» **Task item**
Using the records below, transcribe word for word the stretch from the line that contains "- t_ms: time" through the line that contains "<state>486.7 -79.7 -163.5", both end lines included, and nothing else.

START Input data

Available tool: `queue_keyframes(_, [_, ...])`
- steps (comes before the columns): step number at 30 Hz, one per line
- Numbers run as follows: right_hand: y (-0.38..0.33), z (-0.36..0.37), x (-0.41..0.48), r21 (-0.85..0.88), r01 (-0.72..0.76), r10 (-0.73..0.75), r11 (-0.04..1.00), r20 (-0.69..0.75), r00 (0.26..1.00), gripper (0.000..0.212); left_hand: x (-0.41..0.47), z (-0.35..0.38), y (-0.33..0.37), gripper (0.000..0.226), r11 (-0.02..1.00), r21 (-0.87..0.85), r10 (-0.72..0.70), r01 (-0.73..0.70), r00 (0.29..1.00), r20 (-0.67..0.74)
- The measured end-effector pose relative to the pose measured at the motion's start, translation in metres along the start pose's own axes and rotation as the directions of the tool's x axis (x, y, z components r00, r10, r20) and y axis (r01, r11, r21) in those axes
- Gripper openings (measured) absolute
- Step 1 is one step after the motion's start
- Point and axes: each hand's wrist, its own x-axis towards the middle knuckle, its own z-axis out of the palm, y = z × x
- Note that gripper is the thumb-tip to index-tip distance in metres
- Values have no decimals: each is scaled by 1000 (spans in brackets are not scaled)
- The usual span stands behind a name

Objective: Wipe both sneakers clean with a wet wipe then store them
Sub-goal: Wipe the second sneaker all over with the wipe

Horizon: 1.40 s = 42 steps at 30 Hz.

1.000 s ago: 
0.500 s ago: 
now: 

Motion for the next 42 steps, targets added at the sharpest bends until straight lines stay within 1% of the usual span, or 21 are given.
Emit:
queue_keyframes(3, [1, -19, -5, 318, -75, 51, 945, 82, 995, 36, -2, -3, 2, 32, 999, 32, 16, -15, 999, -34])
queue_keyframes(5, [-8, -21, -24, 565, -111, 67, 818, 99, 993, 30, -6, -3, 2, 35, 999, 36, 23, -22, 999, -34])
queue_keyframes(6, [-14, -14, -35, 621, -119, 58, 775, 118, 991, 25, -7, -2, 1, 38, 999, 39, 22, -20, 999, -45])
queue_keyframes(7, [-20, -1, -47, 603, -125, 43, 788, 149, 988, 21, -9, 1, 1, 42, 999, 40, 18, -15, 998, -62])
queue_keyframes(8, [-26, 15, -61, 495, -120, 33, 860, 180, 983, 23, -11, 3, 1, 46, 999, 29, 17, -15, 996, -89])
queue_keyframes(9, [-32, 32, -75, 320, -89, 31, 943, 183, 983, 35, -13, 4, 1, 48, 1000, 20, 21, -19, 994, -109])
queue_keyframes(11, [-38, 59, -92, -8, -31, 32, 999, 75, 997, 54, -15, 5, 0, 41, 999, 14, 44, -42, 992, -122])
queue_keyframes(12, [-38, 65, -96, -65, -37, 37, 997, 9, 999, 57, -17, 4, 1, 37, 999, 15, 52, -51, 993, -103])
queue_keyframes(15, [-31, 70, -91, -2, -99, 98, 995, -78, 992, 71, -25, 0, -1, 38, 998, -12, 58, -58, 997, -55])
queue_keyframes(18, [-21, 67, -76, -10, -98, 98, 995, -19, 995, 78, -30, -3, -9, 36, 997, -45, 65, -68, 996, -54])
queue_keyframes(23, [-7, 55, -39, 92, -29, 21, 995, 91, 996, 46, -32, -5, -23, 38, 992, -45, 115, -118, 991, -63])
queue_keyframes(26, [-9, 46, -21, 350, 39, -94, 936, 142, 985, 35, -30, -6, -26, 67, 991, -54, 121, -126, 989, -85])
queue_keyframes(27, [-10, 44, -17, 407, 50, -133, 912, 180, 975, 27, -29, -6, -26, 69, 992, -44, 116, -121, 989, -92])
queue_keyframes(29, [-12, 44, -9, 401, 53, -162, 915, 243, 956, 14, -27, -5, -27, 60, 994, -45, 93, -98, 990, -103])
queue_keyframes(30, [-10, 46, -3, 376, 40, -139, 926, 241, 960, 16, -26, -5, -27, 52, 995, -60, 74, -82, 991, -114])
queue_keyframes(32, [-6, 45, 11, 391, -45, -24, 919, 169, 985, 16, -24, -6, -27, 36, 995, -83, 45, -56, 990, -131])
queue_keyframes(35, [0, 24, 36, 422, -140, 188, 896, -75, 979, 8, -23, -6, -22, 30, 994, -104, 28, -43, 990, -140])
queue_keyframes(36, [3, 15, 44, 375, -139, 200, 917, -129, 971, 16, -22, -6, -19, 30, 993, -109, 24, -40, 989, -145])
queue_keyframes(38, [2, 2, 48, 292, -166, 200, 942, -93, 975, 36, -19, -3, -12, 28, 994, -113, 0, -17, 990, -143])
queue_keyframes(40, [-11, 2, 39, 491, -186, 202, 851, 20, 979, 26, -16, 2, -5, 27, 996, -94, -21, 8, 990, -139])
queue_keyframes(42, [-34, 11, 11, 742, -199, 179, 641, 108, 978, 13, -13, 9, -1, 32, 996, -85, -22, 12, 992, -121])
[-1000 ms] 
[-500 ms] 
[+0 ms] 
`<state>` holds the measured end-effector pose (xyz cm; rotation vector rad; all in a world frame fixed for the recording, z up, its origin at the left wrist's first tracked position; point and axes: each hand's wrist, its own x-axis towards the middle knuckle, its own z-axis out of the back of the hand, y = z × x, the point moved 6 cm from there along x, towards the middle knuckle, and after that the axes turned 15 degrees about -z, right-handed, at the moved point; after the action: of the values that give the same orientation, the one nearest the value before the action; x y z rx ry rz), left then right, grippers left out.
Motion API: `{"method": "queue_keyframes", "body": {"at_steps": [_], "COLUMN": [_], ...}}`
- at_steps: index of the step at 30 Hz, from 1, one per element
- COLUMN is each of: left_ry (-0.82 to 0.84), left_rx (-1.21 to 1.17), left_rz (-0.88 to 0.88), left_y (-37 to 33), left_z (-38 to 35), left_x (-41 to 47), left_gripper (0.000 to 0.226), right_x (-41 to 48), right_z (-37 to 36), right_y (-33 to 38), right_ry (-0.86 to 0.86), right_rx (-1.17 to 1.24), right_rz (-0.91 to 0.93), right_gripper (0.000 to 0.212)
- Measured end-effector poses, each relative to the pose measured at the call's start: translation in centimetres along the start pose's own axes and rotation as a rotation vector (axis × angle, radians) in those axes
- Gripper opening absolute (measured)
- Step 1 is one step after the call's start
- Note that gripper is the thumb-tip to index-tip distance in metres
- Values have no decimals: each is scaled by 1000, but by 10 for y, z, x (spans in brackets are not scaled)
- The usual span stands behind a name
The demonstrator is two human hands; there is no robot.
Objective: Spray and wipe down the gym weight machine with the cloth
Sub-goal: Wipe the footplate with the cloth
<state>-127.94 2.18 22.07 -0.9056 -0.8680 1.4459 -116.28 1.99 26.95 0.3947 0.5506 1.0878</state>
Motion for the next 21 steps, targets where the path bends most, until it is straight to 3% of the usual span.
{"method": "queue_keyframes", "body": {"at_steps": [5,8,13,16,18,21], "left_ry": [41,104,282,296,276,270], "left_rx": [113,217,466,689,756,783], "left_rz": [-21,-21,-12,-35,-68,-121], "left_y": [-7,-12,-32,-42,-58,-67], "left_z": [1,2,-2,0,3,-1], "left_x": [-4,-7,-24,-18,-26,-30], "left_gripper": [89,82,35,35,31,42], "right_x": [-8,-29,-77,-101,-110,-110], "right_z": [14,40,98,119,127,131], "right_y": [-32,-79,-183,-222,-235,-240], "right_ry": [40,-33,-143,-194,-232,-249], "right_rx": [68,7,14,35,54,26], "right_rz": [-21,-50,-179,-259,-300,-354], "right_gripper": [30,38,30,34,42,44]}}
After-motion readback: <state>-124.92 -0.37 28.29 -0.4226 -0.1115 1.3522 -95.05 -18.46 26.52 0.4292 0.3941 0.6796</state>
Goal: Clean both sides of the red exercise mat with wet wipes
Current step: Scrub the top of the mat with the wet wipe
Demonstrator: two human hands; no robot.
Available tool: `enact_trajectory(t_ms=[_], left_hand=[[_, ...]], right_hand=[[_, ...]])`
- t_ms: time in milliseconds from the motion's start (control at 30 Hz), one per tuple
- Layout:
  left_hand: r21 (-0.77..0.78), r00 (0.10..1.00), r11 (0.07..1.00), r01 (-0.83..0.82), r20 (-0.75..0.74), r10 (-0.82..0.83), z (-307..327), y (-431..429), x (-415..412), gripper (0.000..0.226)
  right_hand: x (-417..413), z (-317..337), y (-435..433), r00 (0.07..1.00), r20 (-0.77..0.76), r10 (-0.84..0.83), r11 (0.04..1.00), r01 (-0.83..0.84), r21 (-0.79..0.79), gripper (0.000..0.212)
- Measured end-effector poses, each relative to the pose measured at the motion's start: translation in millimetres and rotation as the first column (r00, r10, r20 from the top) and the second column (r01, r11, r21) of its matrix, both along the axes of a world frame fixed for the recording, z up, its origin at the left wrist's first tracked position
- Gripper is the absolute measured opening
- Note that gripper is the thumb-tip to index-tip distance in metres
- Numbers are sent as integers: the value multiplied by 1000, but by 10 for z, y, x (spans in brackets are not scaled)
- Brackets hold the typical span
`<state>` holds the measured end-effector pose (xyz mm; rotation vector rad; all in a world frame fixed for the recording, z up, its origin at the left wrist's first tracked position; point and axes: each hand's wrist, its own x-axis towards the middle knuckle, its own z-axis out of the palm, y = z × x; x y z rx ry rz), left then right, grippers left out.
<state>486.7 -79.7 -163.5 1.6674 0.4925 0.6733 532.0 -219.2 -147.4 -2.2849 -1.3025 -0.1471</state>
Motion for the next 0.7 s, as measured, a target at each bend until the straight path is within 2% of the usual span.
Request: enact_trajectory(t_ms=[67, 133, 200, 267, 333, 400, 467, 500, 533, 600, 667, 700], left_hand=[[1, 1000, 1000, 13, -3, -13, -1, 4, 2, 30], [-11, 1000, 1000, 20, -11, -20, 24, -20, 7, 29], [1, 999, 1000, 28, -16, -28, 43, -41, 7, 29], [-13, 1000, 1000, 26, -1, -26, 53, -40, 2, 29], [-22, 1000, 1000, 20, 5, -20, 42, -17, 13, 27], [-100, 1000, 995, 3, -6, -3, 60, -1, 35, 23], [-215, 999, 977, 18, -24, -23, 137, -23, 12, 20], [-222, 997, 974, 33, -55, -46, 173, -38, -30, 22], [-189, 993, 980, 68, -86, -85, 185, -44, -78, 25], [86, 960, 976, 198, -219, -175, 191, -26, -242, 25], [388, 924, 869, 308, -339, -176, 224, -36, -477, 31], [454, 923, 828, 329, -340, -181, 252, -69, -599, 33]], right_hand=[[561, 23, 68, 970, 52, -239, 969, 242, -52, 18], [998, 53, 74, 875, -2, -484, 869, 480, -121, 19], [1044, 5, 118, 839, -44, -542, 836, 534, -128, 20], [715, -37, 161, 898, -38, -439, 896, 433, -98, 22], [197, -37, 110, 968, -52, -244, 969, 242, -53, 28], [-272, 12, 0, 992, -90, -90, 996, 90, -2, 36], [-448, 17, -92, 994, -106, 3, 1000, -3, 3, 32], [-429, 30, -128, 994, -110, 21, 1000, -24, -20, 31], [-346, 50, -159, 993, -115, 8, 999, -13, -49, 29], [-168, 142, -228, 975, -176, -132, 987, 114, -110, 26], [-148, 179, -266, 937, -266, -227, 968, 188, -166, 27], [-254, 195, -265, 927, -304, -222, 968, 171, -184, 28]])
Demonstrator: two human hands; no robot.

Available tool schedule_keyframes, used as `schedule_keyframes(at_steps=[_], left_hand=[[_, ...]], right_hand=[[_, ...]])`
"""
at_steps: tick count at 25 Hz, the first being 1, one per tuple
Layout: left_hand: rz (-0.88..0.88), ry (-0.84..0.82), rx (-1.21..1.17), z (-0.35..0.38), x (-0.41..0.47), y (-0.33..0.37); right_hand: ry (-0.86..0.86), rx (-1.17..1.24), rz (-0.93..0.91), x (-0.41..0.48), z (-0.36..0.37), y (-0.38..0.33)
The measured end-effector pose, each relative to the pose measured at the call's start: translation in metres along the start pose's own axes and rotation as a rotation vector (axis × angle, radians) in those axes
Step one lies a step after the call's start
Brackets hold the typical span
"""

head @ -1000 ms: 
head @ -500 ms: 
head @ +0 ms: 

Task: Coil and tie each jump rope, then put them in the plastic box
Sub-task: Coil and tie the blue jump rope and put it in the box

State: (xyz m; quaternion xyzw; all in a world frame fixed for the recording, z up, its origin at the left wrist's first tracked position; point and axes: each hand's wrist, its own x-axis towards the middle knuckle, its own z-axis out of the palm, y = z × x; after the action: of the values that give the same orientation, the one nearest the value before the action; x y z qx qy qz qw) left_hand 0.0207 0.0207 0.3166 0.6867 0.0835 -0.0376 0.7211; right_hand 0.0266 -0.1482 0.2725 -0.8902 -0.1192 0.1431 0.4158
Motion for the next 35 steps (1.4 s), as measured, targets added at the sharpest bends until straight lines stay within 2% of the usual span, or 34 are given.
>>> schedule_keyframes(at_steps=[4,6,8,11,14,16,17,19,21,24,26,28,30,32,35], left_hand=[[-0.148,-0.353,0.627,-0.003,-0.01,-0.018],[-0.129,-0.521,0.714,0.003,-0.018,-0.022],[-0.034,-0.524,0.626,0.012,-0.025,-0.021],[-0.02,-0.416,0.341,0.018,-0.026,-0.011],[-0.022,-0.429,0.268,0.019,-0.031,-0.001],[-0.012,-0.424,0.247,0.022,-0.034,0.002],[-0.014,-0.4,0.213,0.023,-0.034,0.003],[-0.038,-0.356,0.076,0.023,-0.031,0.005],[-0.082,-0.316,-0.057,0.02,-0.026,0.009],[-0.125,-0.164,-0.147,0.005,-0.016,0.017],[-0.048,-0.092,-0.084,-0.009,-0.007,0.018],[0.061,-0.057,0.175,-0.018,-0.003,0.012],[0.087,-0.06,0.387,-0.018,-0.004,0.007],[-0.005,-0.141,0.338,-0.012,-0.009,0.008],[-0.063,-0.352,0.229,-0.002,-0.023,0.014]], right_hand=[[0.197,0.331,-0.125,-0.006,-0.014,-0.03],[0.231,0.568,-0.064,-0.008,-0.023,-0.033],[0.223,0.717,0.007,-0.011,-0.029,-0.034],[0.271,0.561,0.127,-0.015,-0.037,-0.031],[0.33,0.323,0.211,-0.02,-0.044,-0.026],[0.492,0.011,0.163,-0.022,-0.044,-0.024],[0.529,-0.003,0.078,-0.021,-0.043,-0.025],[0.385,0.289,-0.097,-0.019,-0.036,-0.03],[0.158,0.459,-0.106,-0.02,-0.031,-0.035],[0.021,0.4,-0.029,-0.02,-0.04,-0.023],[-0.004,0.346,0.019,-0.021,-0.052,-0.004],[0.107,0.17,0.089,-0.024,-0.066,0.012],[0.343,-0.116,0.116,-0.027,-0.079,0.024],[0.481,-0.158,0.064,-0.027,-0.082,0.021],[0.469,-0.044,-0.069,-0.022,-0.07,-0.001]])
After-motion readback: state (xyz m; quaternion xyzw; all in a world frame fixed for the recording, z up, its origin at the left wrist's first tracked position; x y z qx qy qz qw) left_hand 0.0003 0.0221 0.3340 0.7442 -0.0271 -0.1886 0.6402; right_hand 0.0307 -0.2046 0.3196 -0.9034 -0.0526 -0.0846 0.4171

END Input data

» **Answer to this problem**
- t_ms: time in milliseconds from the motion's start (control at 30 Hz), one per tuple
- Layout:
  left_hand: r21 (-0.77..0.78), r00 (0.10..1.00), r11 (0.07..1.00), r01 (-0.83..0.82), r20 (-0.75..0.74), r10 (-0.82..0.83), z (-307..327), y (-431..429), x (-415..412), gripper (0.000..0.226)
  right_hand: x (-417..413), z (-317..337), y (-435..433), r00 (0.07..1.00), r20 (-0.77..0.76), r10 (-0.84..0.83), r11 (0.04..1.00), r01 (-0.83..0.84), r21 (-0.79..0.79), gripper (0.000..0.212)
- Measured end-effector poses, each relative to the pose measured at the motion's start: translation in millimetres and rotation as the first column (r00, r10, r20 from the top) and the second column (r01, r11, r21) of its matrix, both along the axes of a world frame fixed for the recording, z up, its origin at the left wrist's first tracked position
- Gripper is the absolute measured opening
- Note that gripper is the thumb-tip to index-tip distance in metres
- Numbers are sent as integers: the value multiplied by 1000, but by 10 for z, y, x (spans in brackets are not scaled)
- Brackets hold the typical span
`<state>` holds the measured end-effector pose (xyz mm; rotation vector rad; all in a world frame fixed for the recording, z up, its origin at the left wrist's first tracked position; point and axes: each hand's wrist, its own x-axis towards the middle knuckle, its own z-axis out of the palm, y = z × x; x y z rx ry rz), left then right, grippers left out.
<state>486.7 -79.7 -163.5 1.6674 0.4925 0.6733 532.0 -219.2 -147.4 -2.2849 -1.3025 -0.1471</state>

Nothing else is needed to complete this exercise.